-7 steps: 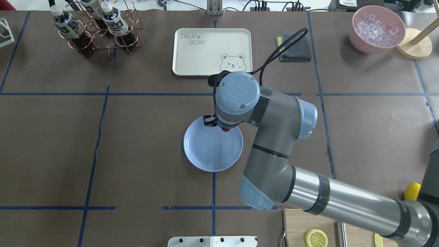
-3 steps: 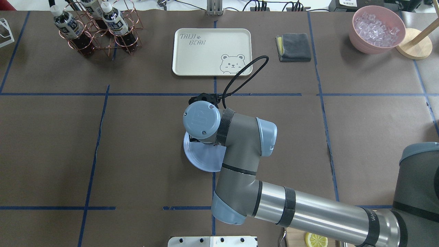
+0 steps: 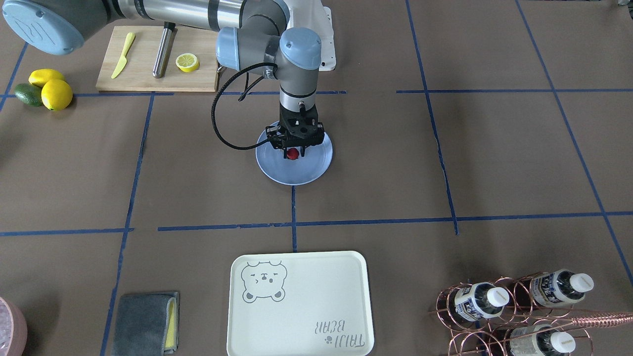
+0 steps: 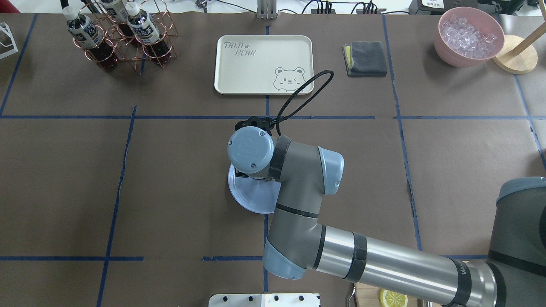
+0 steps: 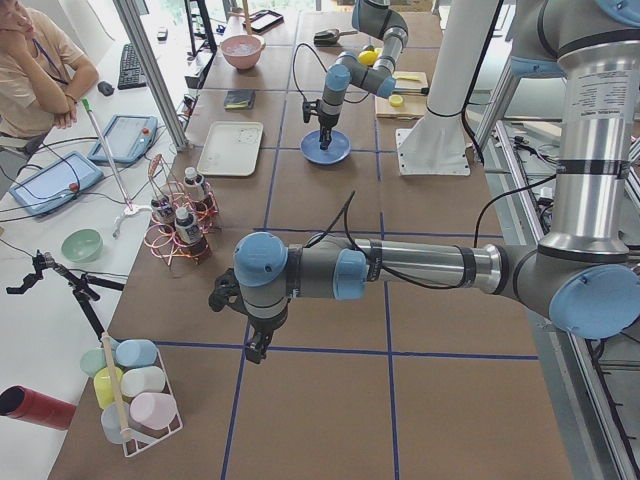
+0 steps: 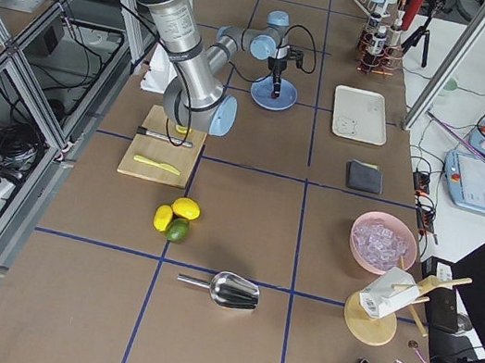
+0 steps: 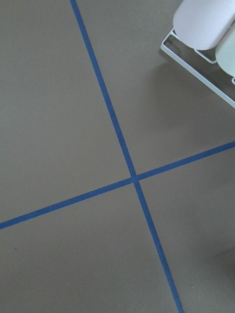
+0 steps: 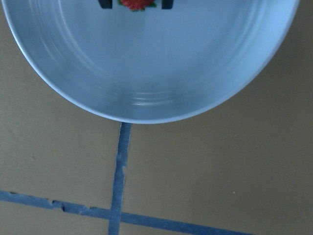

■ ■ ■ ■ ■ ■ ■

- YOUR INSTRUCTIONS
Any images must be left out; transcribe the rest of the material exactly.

- RESPONSE TO THIS EXERCISE
-7 steps: 
-3 steps: 
+0 steps: 
+0 steps: 
+0 steps: 
+0 steps: 
+0 steps: 
+0 steps: 

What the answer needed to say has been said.